A Hole in The Head
By Jack & Gretchen Hall
CHARACTERS
Johnny- A disbeliever
Bill- A dumb Christian
The setting is a college
community center. Outside a classroom is a sign: "Christians on Campus!
Bible Study Tonite!" Bill sits at a table, studying. Johnny enters, sees
the sign, and scoffs.
JOHNNY- Unbelievable. I
can’t believe in this day and age people still believe in gods. It’s not like
we’re in the stone ages any more! Science and technology has gone so far to
disprove religion, you would think people would think superstitions would have
gone the way of a dodo bird. But like the dodos, every fall I come to campus
and get assaulted by Christians telling me I need Jesus! Please! I need Jesus
like I need a hole in the head!
Bill looks up in alarm.
He jumps up with a text book and smacks Johnny in the head.
JOHNNY- Owww!
BILL- Hold still, buddy,
I’ll help you!
Bill smacks him again in
the head.
JOHNNY- What in the name of
Madeline Murray—
Bill whacks him again.
BILL- I’ll never break the
skull with this book! I need something better!
Bill runs off.
JOHNNY- What the heck is
going—No, NO!!!
Bill runs in with a
hammer, nails Johnny in the head.
JOHNNY- Ohhhhh!!!!!
BILL- Why does this skull
have to be so hard?
Bill hits Johnny three
more times.
BILL- This isn’t working
either!
JOHNNY- The world… is
going… dark.
BILL- Hang in there, buddy.
I know what to do!
Bill runs away. He runs
back on with a power drill, already spinning, and tries to drill a hole in
Johnny’s head.
JOHNNY- What are you
doing!! Stop it!!
BILL- This’ll go a lot
easier if you just let me finish!
JOHNNY- Aaaaaagggh!
Johnny pushes Bill away.
JOHNNY- What do you think
you’re doing?
BILL- I was helping you!
JOHNNY- Helping me how?
BILL- Trying to put a hole
in your head.
JOHNNY- Why?
BILL- You said you needed
it!
JOHNNY- Why would I need a
hole in the head?
BILL- I dunno. Fluid in the
brain, nostrils plugged up. It’s your head.
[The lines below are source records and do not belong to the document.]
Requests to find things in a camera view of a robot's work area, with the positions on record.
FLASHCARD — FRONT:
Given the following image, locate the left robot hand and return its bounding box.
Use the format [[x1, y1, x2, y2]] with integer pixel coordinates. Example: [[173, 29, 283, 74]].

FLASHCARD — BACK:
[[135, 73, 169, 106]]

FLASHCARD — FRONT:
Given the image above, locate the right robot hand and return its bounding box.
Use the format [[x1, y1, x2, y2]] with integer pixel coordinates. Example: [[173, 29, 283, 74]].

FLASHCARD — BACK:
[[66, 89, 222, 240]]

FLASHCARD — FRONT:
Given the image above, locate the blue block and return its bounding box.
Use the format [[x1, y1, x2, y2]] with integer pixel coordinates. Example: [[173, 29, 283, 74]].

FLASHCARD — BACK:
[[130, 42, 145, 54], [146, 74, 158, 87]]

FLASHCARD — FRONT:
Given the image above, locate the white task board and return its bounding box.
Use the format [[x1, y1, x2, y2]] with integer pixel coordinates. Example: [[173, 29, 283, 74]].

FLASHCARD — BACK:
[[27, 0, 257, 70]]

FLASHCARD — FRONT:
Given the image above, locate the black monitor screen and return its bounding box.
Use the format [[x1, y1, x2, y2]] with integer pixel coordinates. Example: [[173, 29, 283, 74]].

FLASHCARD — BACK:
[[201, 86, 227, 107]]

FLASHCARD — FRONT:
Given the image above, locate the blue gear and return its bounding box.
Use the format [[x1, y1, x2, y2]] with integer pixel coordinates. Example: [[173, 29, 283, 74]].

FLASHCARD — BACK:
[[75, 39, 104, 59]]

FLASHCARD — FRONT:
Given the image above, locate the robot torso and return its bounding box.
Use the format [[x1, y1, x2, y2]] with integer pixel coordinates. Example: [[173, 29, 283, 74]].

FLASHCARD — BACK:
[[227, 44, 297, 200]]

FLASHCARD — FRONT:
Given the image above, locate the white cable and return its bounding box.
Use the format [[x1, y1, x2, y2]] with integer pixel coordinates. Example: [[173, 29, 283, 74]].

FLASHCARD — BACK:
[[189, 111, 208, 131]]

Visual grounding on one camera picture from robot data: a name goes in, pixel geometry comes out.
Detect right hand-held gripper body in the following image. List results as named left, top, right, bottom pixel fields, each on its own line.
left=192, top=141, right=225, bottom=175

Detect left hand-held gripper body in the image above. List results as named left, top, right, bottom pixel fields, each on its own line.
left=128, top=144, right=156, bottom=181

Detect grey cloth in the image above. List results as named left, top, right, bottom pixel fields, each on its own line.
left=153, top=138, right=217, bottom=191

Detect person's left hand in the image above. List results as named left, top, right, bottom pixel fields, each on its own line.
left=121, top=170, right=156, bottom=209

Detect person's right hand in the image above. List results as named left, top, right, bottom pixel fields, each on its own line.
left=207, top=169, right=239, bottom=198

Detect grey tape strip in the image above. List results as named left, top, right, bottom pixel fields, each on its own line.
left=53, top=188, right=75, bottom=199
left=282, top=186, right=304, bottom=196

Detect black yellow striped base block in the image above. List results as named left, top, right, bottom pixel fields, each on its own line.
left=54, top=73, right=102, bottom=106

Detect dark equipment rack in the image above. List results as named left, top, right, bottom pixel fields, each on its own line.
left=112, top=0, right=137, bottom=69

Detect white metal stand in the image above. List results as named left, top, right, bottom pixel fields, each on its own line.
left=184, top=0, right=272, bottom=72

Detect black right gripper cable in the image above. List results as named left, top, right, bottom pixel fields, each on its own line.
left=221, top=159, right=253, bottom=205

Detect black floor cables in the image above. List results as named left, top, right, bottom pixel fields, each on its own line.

JOHNNY- Look, I never said
I NEEDED a hole in the head.
BILL- You did too. You said
you need it like you need Jesus!
JOHNNY- But I don’t NEED
Jesus, or a hole in my head.
BILL- Ohhh… so you were…
you meant… oh golly. Now I feel like a goof. Gosh, I am so embarrassed.
JOHNNY- How do you think I
feel?
BILL- Man, I am so sorry. I
just heard you saying you need Jesus and… well, I know how badly I need Jesus
in my life.
JOHNNY- Whatever.
BILL- Hey, roll your eyes
if you wanna. But we all have a hole in our hearts only the big guy can fill.
It’s just hard to see if you’ve never experienced him.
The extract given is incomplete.